Sonra beni bir odaya götürdü ve ‘Sana her gün bir tas mercimek çorbası ve bir parça ekmek getireceğim’ dedi. Odamdan sadece beş vakit namaz için çıkıyordum. Öyle bir duruma gelmiştim ki bütün Kur’an-ı Kerimi dokuz saatte okuyabiliyordum. Dahası, 124 000 kelime-i tevhid, 124 000 salavat ve bütün Delail-i Hayrat’ı okuyordum. Buna ek olarak, günde 313 000 ‘Allah' - 'Allah’ çekiyor ve bana vazife verilen diğer nafile namazları kılıyordum. Her gün zuhurat üzerine zuhurat oluyordu. Bunlar, beni ta ki İlahi Huzurda yok olana kadar bir makamdan diğerine taşımışlardı.
“Bir gün Abdülkadir Geylani Hazretlerini gördüğüm bir zuhurat oldu. Beni kabrine çağırıyor ve bana ‘Oğlum, seni türbemde bekliyorum, gel’ diyordu. Hemen gusül abdesti alıp iki rekat namaz kıldım ve halvet odama sadece birkaç metre mesafede olan kabrine gittim. Oraya varınca, ‘Selamün aleyküm, dede’ dedim. Hemen kabrinden kalkıp yanıma geldiğini gördüm. Arkasında nadir taşlarla süslü bir büyük taht vardı. Bana ‘Benimle gel ve tahta otur’ dedi.

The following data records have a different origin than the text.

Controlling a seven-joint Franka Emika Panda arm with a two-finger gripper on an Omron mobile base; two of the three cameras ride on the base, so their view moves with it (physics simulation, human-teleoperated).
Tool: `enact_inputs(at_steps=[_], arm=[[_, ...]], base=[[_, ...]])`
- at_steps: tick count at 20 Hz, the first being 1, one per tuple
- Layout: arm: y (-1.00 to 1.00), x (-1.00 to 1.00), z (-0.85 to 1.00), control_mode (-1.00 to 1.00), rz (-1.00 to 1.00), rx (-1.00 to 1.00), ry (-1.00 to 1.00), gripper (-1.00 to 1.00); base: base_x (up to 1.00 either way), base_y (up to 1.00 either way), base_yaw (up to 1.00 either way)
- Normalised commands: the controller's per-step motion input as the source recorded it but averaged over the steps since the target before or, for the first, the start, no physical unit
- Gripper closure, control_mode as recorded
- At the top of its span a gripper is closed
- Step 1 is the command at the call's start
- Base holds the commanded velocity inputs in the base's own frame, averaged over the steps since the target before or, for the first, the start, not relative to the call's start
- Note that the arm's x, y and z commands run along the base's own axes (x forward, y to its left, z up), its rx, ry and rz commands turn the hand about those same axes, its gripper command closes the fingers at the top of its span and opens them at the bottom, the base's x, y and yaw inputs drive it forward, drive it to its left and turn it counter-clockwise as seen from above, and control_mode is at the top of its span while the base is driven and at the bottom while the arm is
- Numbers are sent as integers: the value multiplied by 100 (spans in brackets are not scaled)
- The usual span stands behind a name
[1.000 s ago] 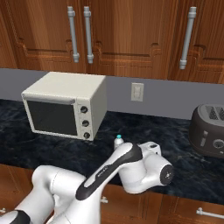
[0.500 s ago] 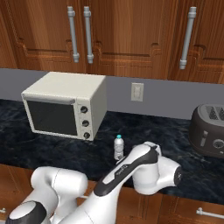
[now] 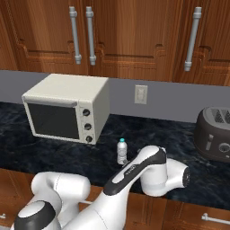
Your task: Take the bottled waters from the counter and place them in the freezer to freeze. Close the freezer door after placing the bottles.
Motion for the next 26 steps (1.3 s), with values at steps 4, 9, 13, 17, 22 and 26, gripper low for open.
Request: enact_inputs(at_steps=[4,9,13,17,22,26], arm=[[1,11,0,-100,0,-8,5,-100],[5,5,0,-100,0,-12,3,-100],[11,1,0,-100,0,-12,7,-100],[6,9,-9,-100,-3,-7,7,-100],[9,12,-8,-100,-4,-1,1,-100],[16,18,-3,-100,-2,0,0,-100]], base=[[0,0,0],[0,0,0],[0,0,0],[0,0,0],[0,0,0],[0,0,0]])
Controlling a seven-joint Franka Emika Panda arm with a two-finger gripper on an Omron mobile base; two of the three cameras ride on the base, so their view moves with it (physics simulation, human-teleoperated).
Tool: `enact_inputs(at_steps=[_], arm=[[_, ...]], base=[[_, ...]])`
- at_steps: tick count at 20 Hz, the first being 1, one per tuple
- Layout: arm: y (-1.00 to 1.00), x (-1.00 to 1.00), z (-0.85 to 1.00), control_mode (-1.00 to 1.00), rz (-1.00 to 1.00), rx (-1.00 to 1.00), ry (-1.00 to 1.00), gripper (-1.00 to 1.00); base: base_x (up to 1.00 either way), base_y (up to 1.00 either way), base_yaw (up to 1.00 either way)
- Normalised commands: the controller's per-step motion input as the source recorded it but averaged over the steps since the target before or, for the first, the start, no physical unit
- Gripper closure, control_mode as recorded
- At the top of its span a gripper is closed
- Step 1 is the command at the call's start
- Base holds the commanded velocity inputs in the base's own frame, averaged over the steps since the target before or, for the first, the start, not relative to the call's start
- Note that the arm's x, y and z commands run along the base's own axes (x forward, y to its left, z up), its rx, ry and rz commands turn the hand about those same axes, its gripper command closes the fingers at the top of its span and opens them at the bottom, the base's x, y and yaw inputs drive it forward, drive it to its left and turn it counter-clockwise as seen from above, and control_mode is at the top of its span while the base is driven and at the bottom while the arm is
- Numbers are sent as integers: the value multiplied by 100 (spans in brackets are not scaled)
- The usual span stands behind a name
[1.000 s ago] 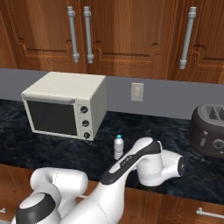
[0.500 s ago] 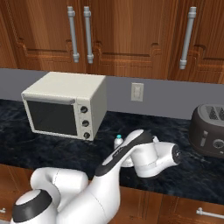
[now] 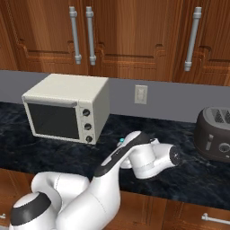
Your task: Take the bottled waters from the counter and place them in the freezer to freeze. Close the freezer door after placing the bottles.
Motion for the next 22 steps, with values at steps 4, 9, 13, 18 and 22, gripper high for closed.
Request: enact_inputs(at_steps=[4,9,13,18,22], arm=[[18,15,0,-100,0,0,0,-100],[2,32,0,-100,0,-1,0,-100],[0,36,0,-100,0,0,0,-100],[0,32,0,-100,0,0,0,-100],[0,8,0,-100,0,0,0,-100]], base=[[0,0,0],[0,0,0],[0,0,0],[0,0,0],[0,0,0]])
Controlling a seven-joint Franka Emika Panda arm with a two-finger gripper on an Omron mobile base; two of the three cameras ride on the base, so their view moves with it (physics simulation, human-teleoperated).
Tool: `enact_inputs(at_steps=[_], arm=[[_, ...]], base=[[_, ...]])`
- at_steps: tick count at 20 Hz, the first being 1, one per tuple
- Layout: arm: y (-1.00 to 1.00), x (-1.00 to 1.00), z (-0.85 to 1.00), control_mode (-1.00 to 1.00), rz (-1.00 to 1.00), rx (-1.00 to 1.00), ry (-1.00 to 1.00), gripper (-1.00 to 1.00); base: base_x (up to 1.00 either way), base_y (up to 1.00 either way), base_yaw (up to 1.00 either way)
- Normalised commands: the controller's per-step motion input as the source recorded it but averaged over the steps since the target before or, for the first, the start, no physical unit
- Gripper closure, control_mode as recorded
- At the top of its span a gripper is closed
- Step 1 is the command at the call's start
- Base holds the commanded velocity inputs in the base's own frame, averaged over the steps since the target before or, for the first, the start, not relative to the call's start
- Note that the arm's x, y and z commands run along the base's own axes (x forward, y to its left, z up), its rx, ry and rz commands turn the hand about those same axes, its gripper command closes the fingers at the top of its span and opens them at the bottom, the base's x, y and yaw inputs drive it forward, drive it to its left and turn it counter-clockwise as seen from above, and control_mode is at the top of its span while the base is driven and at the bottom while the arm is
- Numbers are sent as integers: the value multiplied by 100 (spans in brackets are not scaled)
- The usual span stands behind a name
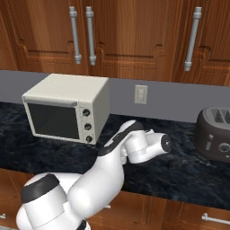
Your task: Take the bottled waters from the counter and place them in the freezer to freeze. Close the freezer door after placing the bottles.
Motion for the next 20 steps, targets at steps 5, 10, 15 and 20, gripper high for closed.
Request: enact_inputs(at_steps=[5,10,15,20], arm=[[0,-6,0,-100,0,0,0,-100],[0,-6,0,-100,0,0,0,-100],[8,-2,-5,-100,1,0,0,-100],[17,0,-16,-100,1,0,0,-100]], base=[[0,0,0],[0,0,0],[0,0,0],[0,0,0]])
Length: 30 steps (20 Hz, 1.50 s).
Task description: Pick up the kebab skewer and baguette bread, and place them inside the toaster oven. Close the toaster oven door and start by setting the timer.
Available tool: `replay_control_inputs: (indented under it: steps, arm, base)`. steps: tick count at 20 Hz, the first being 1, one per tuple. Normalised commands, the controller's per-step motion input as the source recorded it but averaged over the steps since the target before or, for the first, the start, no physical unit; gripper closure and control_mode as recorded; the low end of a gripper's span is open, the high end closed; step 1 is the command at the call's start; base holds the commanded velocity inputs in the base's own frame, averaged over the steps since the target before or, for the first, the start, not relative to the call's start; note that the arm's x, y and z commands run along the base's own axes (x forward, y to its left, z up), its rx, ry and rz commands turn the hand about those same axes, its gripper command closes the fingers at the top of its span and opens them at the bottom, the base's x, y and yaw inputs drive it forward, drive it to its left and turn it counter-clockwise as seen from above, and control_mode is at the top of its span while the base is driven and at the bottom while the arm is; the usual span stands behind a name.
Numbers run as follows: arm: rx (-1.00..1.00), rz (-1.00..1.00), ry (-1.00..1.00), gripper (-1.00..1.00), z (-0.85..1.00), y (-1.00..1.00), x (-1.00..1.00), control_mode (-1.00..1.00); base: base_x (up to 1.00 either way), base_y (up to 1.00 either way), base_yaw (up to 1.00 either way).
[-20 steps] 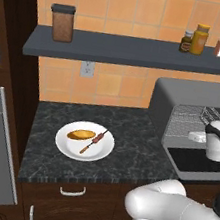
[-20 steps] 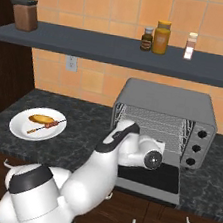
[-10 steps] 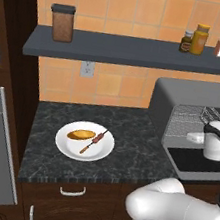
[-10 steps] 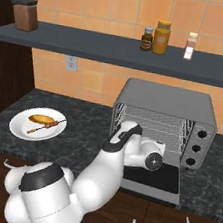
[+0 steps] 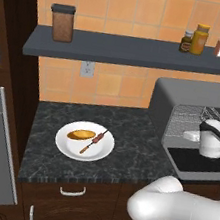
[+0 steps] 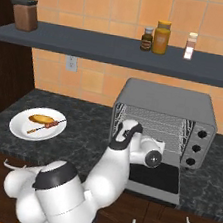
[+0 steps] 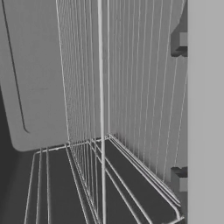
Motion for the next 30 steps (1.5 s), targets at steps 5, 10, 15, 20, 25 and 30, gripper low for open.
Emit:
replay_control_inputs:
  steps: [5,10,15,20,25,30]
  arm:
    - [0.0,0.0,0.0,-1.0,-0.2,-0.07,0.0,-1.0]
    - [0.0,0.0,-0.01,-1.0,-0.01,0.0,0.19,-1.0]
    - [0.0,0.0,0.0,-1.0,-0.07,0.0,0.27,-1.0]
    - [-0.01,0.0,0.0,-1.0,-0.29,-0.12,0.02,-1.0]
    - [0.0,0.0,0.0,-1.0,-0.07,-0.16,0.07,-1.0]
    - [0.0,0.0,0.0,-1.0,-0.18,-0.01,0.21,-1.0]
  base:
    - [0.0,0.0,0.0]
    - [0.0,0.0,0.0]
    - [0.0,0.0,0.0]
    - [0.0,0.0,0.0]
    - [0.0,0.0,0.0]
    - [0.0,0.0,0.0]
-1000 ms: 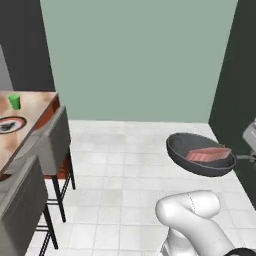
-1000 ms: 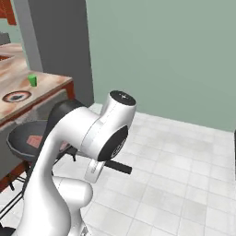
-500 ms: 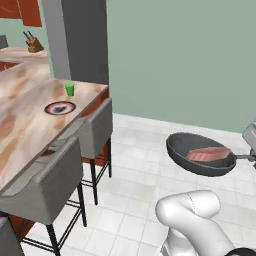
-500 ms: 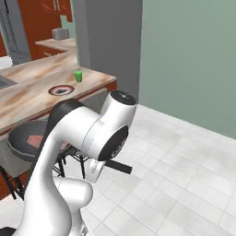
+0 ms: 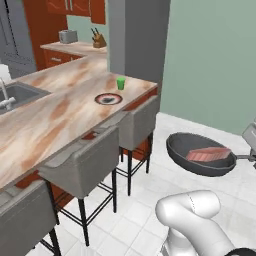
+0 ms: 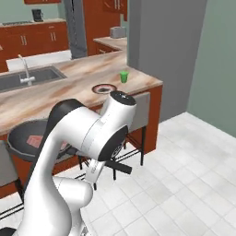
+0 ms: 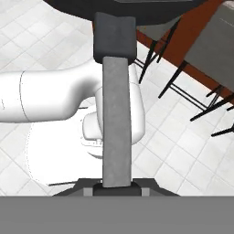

“Dede-torun olarak tahta oturduk. Bana gülümsüyor ve şöyle diyordu: ‘Senden memnunum. Senin Şeyhin Abdullah el-Faiz ed-Dağıstani’nin Nakşibendi tarikatında yeri çok yüksektir. Ben senin büyük dedenim, Gavs-ul Azam olarak taşıdığım gücü doğrudan kendimden sana aktarıyorum ve seni Kadiri tarikatında süluk ettiriyorum.’
Şeyh Nazım halvetini bitirip ayrılacağı vakit vedalaşmak için Abdülkadir Geylani Hazretlerinin türbesine uğradı. Hazret, etten ve kemikten müteşekkil olarak temessül edip görünüp şöyle dedi: ‘Oğlum, Nakşibendi tarikatında eriştiğin makamlardan çok razıyım. Kadiri tarikatında bana olan biatını yeniliyorum. Ziyaretin için sana bir hediye vereceğim.’
Abdülkadir Geylani Şeyh Nazım’a sarılır ve ona on madeni para verir. Bu paralar, günümüzdekiler değil, Abdülkadir Geylani Hazretlerinin kendi zamanının paraları idi. Şeyh Nazım bu paraları bugüne kadar muhafaza etmiştir.